BEGIN Given information

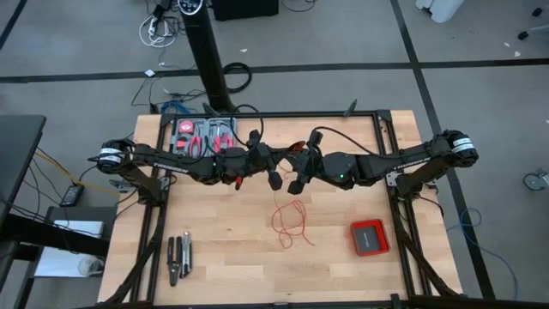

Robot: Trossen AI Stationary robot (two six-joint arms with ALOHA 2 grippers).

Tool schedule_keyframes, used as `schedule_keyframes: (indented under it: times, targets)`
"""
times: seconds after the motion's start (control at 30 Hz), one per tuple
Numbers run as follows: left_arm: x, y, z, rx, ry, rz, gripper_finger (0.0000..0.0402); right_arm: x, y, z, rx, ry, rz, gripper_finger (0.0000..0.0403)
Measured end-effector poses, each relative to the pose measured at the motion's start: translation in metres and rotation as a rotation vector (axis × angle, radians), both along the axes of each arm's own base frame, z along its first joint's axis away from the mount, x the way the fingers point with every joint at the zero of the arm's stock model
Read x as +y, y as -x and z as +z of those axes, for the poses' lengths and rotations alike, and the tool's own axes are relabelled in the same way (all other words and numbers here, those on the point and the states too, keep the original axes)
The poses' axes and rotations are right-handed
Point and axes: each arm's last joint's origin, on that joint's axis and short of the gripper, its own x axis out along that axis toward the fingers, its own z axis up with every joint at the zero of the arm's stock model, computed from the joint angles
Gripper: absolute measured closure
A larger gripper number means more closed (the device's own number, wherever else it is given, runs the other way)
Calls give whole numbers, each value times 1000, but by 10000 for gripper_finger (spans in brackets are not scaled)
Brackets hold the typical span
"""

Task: Coil cords
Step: Coil the red wire onto the spool

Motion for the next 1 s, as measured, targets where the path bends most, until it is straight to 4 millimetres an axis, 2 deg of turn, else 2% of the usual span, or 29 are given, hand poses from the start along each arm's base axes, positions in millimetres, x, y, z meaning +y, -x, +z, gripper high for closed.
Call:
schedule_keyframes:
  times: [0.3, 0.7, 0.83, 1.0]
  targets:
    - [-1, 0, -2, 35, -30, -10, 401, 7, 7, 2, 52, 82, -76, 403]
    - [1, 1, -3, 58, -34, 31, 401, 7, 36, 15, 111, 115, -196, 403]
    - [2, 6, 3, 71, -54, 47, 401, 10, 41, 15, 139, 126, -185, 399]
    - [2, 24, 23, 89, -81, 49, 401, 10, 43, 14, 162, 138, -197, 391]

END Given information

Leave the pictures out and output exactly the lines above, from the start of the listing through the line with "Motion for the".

### Completed exercise
Robot: Trossen AI Stationary robot (two six-joint arms with ALOHA 2 grippers).

Tool schedule_keyframes, used as `schedule_keyframes: (indented under it: times, targets)`
"""
times: seconds after the motion's start (control at 30 Hz), one per tuple
Numbers run as follows: left_arm: x, y, z, rx, ry, rz, gripper_finger (0.0000..0.0402); right_arm: x, y, z, rx, ry, rz, gripper_finger (0.0000..0.0403)
Measured end-effector poses, each relative to the pose measured at the motion's start: translation in metres and rotation as a rotation vector (axis × angle, radians), both along the axes of each arm's own base frame, z along its first joint's axis away from the mount, x the way the fingers point with every joint at the zero of the arm's stock model
Read x as +y, y as -x and z as +z of those axes, for the poses' lengths and rotations alike, and the tool's own axes are relabelled in the same way (all other words and numbers here, those on the point and the states too, keep the original axes)
The poses' axes and rotations are right-handed
Point and axes: each arm's last joint's origin, on that joint's axis and short of the gripper, its own x axis out along that axis toward the fingers, its own z axis up with every joint at the zero of the arm's stock model, computed from the joint angles
Gripper: absolute measured closure
A larger gripper number means more closed (the device's own number, wherever else it is given, runs the other way)
Calls give whole numbers, each value times 1000, but by 10000 for gripper_finger (spans in brackets are not scaled)
Brackets hold the typical span
"""

Task: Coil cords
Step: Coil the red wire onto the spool

Motion for the next 1 s, as measured, targets where the path bends most, until it is straight to 4 millimetres an axis, 2 deg of turn, else 2% of the usual span, or 29 are given, hand poses from the start along each arm's base axes, positions in millimetres, x, y, z meaning +y, -x, +z, gripper high for closed.

The output requires nothing else.